● EXERCISE DETAILS
Copy every line of the following data that includes the string "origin".

● EXERCISE DATA

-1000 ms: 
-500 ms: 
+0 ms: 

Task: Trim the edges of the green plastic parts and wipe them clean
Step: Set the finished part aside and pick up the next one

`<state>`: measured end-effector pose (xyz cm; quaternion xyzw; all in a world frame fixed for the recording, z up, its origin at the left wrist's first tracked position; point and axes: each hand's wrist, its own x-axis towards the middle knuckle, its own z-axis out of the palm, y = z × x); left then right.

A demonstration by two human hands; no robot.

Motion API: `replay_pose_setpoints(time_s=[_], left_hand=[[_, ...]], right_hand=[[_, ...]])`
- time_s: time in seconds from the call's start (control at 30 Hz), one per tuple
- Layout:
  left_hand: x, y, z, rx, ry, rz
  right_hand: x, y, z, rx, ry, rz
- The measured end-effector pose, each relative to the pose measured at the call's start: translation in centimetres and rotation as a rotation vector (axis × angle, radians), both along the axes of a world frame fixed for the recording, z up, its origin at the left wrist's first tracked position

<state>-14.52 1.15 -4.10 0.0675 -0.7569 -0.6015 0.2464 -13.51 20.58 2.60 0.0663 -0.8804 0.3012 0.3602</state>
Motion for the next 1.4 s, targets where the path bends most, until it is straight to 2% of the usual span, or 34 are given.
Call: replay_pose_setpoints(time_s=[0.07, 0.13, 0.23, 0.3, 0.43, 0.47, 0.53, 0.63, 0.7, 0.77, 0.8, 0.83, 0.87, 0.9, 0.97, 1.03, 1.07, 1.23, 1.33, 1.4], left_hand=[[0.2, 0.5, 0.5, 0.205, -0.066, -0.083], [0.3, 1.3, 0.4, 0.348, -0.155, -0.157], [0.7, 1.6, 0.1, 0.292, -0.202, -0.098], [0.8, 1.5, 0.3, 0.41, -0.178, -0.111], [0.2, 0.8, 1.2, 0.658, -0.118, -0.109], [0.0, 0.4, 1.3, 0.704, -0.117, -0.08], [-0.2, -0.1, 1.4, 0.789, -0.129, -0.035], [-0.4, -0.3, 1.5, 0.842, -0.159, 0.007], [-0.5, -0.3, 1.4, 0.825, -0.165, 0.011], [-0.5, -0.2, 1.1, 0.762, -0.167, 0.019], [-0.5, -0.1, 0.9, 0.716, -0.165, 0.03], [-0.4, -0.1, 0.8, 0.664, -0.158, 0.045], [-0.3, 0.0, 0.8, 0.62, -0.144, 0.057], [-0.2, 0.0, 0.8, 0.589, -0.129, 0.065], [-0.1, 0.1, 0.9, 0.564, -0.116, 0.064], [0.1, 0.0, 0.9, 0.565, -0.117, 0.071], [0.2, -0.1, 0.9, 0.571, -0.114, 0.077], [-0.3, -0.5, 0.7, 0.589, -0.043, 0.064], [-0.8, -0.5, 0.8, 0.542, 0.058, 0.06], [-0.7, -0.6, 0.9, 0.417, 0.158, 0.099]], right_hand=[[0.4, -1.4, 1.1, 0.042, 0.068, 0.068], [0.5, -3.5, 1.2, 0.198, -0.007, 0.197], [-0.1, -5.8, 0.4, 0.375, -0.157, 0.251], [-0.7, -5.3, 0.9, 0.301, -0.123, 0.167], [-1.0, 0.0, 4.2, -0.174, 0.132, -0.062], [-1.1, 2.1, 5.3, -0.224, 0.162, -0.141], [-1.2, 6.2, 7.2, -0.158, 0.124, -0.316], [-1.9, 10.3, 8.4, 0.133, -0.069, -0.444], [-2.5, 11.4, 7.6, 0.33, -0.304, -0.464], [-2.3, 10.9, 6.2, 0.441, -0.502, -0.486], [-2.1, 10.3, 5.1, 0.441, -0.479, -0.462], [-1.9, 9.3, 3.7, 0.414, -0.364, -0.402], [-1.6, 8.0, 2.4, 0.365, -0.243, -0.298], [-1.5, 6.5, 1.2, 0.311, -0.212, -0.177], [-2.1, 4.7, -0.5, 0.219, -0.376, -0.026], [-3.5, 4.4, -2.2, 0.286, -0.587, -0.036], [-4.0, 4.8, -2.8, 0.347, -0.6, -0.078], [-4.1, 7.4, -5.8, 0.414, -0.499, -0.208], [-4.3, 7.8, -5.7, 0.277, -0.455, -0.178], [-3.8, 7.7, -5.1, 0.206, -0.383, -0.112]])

● EXERCISE OUTPUT
`<state>`: measured end-effector pose (xyz cm; quaternion xyzw; all in a world frame fixed for the recording, z up, its origin at the left wrist's first tracked position; point and axes: each hand's wrist, its own x-axis towards the middle knuckle, its own z-axis out of the palm, y = z × x); left then right.
- The measured end-effector pose, each relative to the pose measured at the call's start: translation in centimetres and rotation as a rotation vector (axis × angle, radians), both along the axes of a world frame fixed for the recording, z up, its origin at the left wrist's first tracked position

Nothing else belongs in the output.